Success Stories 22 Jan 2020
In her own words, Anna Jane Schutz opens up about her home country, what it's like being in a male-dominated field and her hopes for the future.
Life in Kiribati
I was born on the main island in Kiribati but spent most of my childhood on the outer island of Abemama. My younger siblings and I moved there with my parents when my dad retired. Life on the outer island is super simple, everyone knows each other. I always appreciated its peaceful and enchanting environment, sometimes I'll daydream about Abemama whenever I get so busy or stressed at uni. Having spent most of my childhood and completing primary school in Abemama, I left to attend secondary school on the main island then headed off to Fiji to complete my schooling there.
In my family there are six of us, four girls and two boys. I am the youngest girl out of the four and have always considered my three older sisters as second moms. I am fortunate that I always had their full support and trust in everything I do.
My mum is a housewife, and I say that with great pride because I still prefer going home to a hot meal and her company. Even though she is not working, she is the rock of our family and she keeps us grounded. I have never known anyone who can endure, work hard and sacrifice like she does, she is my inspiration.
The most patient and kindest person of all would be my dad, it is so great when you have someone who can listen to all your problems, little talks and unnecessary conversations. After his retirement, he spent most of his time running his small business back in the island and took care of us. He always makes time for you, and willingly shares his wisdom. He plays a great role in my life; he is a superhero dad according to me.
My siblings are also worth admiring, my older sisters have excelled in their paths whilst my youngest brothers are doing so well in their high school journey too. I look up to the achievements of my older sisters while also being a role model to my younger brothers.
Study and Inspiration
I am studying at the Auckland University of Technology, currently in my third year of my bachelors towards achieving a Construction Engineering degree.
Considering that I grew up in an outer island, there were so many universal things that I was unaware about especially technology, high rise structures and modern living. Looking back now, I credit my parents for raising me with the idea that my life shouldn't be limited to the island, and that my education would take me further.
My dad worked as a contracting carpenter most of his life and his massive drawing pages and various sized pencils were always scattered when I was younger. I have always been curious about his tools and our little conversations over drawings, pencils and buildings instilled in me the idea of wanting to work as someone like him but he encouraged me to be more and told me to consider being a construction or civil engineer one day. What motivated me was that he always spoke on the fact that being different is not a problem and your gender should not define your capabilities and your dreams. My mom on the other hand, proved to me that women are strong, resilient and capable. She is the type of woman who never doubted her children, and encouraged me to focus and reach further even if it was challenging.
Engineering is undoubtedly one of the hardest careers to undertake at institutions, but I always think that students who come from developing countries like mine are capable of overcoming any kinds of obstacles.
There is this thing that they teach you before going onto a construction site and that is to take five steps back and observe the hazards. I do the same in my personal life, taking a step back to observe the challenges that have tested me but have pushed me to get this far in life.

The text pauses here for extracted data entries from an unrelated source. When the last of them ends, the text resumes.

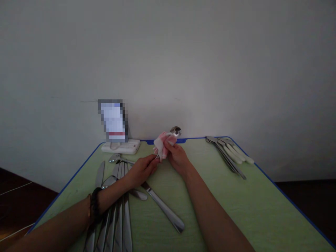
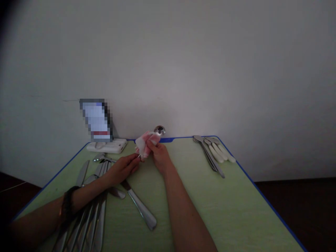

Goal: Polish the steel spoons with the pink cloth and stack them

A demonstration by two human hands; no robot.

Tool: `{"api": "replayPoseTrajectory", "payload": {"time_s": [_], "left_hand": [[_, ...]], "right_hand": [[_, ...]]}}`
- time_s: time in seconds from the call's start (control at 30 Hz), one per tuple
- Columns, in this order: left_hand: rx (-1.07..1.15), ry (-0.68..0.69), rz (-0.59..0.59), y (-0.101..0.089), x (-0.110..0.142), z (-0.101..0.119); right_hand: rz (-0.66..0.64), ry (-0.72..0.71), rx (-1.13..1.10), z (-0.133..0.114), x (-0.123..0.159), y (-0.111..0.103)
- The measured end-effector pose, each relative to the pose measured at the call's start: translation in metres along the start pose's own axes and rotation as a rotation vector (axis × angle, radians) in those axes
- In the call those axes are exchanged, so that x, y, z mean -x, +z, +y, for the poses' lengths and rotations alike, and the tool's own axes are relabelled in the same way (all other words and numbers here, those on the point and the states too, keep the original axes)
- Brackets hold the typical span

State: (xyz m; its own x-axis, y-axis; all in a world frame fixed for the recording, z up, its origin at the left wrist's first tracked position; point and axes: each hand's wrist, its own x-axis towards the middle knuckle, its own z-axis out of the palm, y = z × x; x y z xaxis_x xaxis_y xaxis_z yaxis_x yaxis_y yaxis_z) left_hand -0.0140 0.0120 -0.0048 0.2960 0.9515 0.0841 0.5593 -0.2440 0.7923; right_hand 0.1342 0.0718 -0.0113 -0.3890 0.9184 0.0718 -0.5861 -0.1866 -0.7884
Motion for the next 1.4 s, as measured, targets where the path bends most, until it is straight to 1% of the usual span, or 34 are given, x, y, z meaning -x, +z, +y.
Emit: {"api": "replayPoseTrajectory", "payload": {"time_s": [0.07,0.13,0.2,0.3,0.33,0.5,0.57,0.67,0.77,0.83,1.0,1.07,1.13,1.23,1.3,1.33,1.4], "left_hand": [[-0.008,-0.010,0.001,-0.001,0.000,0.003],[-0.029,-0.002,0.020,-0.001,0.001,0.005],[-0.013,-0.003,0.023,-0.001,0.002,0.006],[0.124,-0.047,-0.050,0.000,0.003,0.003],[0.175,-0.054,-0.056,0.000,0.003,0.002],[0.299,-0.006,0.061,0.003,0.003,0.000],[0.306,-0.012,0.073,0.005,0.003,0.000],[0.269,-0.014,0.078,0.007,0.004,-0.001],[0.248,-0.021,0.095,0.009,0.005,-0.003],[0.262,-0.041,0.095,0.010,0.005,-0.003],[0.463,-0.054,0.130,0.011,0.001,-0.003],[0.513,-0.054,0.152,0.011,0.000,-0.003],[0.490,-0.059,0.150,0.009,0.001,-0.002],[0.368,-0.055,0.073,0.005,0.003,0.001],[0.330,-0.039,0.031,0.004,0.005,0.002],[0.343,-0.034,0.033,0.004,0.005,0.003],[0.387,-0.033,0.075,0.005,0.004,0.005]], "right_hand": [[0.095,-0.045,-0.073,0.000,-0.004,-0.002],[0.118,-0.083,-0.140,-0.002,-0.005,-0.002],[0.070,-0.080,-0.194,-0.006,-0.004,-0.001],[0.011,-0.046,-0.231,-0.013,0.002,0.003],[0.001,-0.040,-0.229,-0.015,0.004,0.003],[-0.070,-0.015,-0.250,-0.016,0.006,0.000],[-0.080,-0.019,-0.244,-0.014,0.004,-0.001],[-0.088,-0.016,-0.167,-0.009,0.004,0.001],[-0.172,0.037,-0.058,-0.005,0.007,0.006],[-0.216,0.062,-0.027,-0.003,0.009,0.008],[-0.179,0.077,-0.137,-0.001,0.009,0.006],[-0.188,0.089,-0.161,-0.002,0.008,0.003],[-0.194,0.093,-0.170,-0.002,0.007,0.001],[-0.184,0.106,-0.180,-0.002,0.007,0.001],[-0.189,0.117,-0.178,-0.002,0.008,0.002],[-0.196,0.119,-0.172,-0.003,0.008,0.002],[-0.209,0.117,-0.153,-0.003,0.009,0.002]]}}
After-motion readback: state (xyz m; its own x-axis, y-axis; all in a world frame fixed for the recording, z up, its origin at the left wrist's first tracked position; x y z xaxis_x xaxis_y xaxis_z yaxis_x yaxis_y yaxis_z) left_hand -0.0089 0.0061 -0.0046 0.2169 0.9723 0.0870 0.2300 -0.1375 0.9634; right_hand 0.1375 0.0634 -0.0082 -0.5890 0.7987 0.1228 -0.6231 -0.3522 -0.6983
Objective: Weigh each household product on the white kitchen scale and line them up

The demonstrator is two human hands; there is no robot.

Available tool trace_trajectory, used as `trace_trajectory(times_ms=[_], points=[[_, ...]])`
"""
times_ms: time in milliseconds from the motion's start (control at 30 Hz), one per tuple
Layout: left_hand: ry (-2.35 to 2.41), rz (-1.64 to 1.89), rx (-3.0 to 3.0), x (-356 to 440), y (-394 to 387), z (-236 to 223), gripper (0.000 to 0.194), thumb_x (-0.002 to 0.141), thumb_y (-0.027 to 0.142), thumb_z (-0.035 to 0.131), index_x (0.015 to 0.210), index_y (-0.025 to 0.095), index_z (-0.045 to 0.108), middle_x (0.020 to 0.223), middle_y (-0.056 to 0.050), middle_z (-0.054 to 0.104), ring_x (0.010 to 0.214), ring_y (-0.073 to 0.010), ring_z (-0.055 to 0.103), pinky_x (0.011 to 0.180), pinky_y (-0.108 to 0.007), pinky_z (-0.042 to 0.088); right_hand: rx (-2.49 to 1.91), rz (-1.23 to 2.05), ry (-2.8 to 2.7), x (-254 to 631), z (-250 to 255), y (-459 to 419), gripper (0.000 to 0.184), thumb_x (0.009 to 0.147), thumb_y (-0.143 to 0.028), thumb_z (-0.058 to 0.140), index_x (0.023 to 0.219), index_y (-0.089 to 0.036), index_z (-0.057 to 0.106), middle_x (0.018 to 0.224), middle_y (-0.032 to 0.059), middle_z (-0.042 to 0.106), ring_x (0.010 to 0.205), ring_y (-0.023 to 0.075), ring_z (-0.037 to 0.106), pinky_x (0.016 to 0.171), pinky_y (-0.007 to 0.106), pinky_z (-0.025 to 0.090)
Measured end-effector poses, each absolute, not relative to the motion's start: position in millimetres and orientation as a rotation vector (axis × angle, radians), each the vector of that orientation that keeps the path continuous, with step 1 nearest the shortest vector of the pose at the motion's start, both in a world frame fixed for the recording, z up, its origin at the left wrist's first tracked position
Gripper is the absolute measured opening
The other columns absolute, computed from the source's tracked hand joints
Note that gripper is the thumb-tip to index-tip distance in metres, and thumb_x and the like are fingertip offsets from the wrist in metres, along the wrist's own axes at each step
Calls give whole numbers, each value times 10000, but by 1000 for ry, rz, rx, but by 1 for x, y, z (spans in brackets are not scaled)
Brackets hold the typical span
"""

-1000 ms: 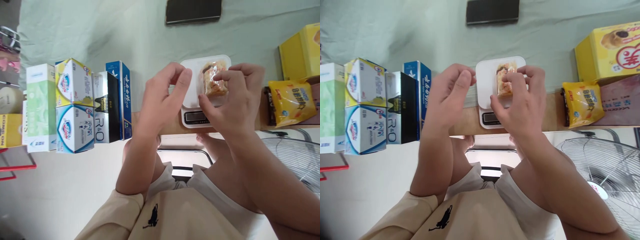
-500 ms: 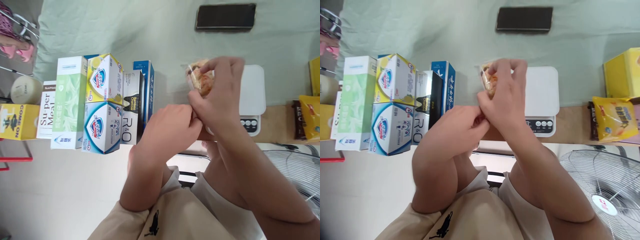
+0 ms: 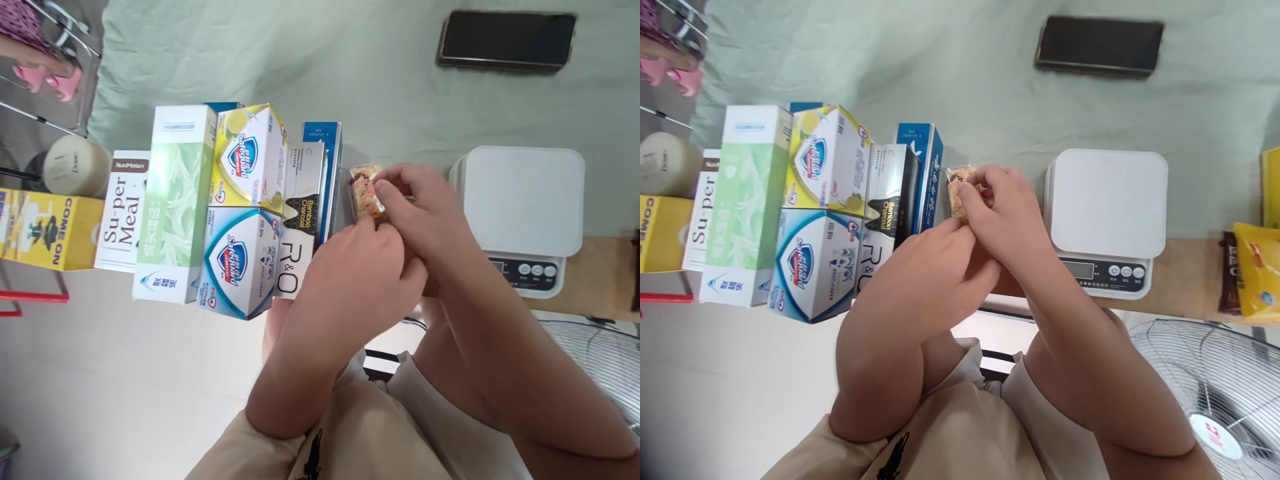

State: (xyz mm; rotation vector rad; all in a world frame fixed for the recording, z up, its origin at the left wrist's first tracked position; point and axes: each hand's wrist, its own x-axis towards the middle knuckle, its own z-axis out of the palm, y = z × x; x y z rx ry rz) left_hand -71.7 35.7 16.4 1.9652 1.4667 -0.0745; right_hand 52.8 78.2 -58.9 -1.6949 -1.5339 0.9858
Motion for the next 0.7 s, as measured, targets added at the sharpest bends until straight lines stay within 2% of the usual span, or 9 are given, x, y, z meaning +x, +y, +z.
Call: trace_trajectory(times_ms=[133, 200, 333, 467, 567, 700], points=[[1444, -19, 1909, -70, 36, 17, 345, 975, 268, 409, 1214, 175, 639, 1201, -96, 743, 1039, -278, 708, 797, -410, 559, -1651, 941, -1478, 52, -65, 77, 299, 994, -411, 536, 787, -266, 697, 888, 9, 717, 891, 210, 652, 846, 457, 576], [1453, -23, 1900, -69, 36, 16, 385, 971, 261, 405, 1277, 160, 616, 1239, -109, 720, 1095, -296, 698, 860, -427, 576, -1624, 987, -1448, 51, -68, 76, 332, 1018, -437, 491, 809, -271, 687, 887, 6, 722, 863, 204, 648, 858, 459, 581], [1468, -89, 1880, -68, 36, 15, 396, 977, 261, 361, 1253, 161, 626, 1345, -150, 657, 1152, -342, 700, 880, -480, 594, -1568, 1161, -1314, 50, -71, 75, 303, 1037, -410, 448, 979, -293, 721, 1038, -3, 755, 996, 214, 703, 1004, 501, 581], [1509, -108, 1871, -66, 38, 14, 379, 982, 261, 371, 1252, 150, 612, 1467, -203, 572, 1249, -361, 678, 979, -498, 578, -1463, 1278, -1208, 51, -69, 71, 322, 1033, -452, 463, 1024, -277, 733, 1148, -1, 760, 1137, 211, 708, 1115, 469, 557], [1523, -102, 1860, -65, 39, 13, 361, 977, 271, 368, 1218, 157, 611, 1434, -206, 582, 1243, -357, 683, 956, -473, 577, -1395, 1343, -1194, 55, -70, 66, 352, 1044, -474, 444, 1107, -269, 723, 1208, 1, 751, 1195, 205, 696, 1167, 466, 537], [1566, -117, 1868, -67, 41, 12, 291, 964, 286, 360, 1040, 198, 627, 1182, -150, 676, 982, -326, 731, 763, -431, 545, -1323, 1272, -1282, 65, -73, 59, 420, 1043, -584, 425, 1175, -298, 703, 1266, -15, 731, 1262, 210, 674, 1204, 487, 515]])
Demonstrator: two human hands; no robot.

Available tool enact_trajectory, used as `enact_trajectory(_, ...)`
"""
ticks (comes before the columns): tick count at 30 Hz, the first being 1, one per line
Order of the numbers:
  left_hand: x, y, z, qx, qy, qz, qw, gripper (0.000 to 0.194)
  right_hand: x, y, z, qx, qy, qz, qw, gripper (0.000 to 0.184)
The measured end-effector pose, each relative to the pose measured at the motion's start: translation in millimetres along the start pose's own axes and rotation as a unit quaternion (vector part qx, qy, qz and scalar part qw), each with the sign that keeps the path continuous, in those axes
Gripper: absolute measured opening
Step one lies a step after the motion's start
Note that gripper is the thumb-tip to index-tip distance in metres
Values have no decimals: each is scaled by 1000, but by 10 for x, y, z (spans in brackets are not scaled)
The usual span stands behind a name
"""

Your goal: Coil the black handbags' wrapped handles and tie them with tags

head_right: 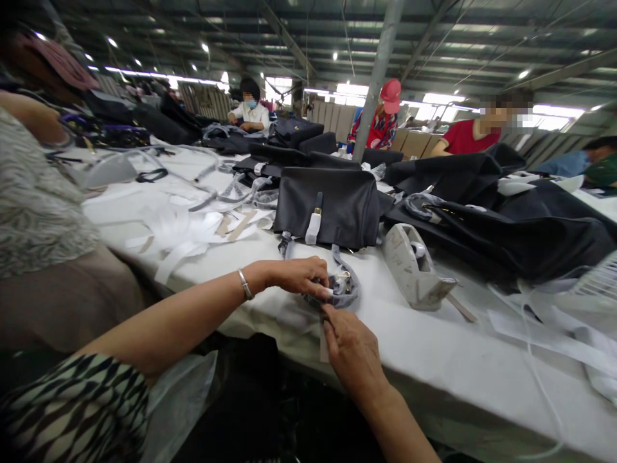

Through the PCF Internship I am working alongside Auckland Council’s excellent building technical assessors and inspectors. They are helping me broaden my knowledge about the building industry in New Zealand. We also do a lot of building inspections which exposes me to all the various stages of construction on numerous sites. This experience is a privilege, and I am grateful for PCF for investing in me.
Challenges in Kiribati
Climate change is the biggest challenge in Kiribati. It has impacts on accessibility to clean water and the livelihoods of the people. It also affects the sustainability of infrastructures, and the availability of resources in the country so there is a need for better and alternative construction practice to develop and sustain these structures. There is also a significant shortage of engineers which results in a lack of technical perception to assist development projects in the country.
I plan to encourage proper capacity building and continuous training of construction workers so tendered projects can be done to a proper standard. I also intend to support the adaptation of good material selection and the latest construction techniques to achieve the most sustainable, cost effective and reliable infrastructures.
In 10 years’, time, I want to be a senior female engineer equipped with knowledge and training to assist the expansion, innovations and changes of the construction industry in Kiribati or in the region. Most importantly, I would also want to be known as a daughter and a mother who made it in a male-dominated career.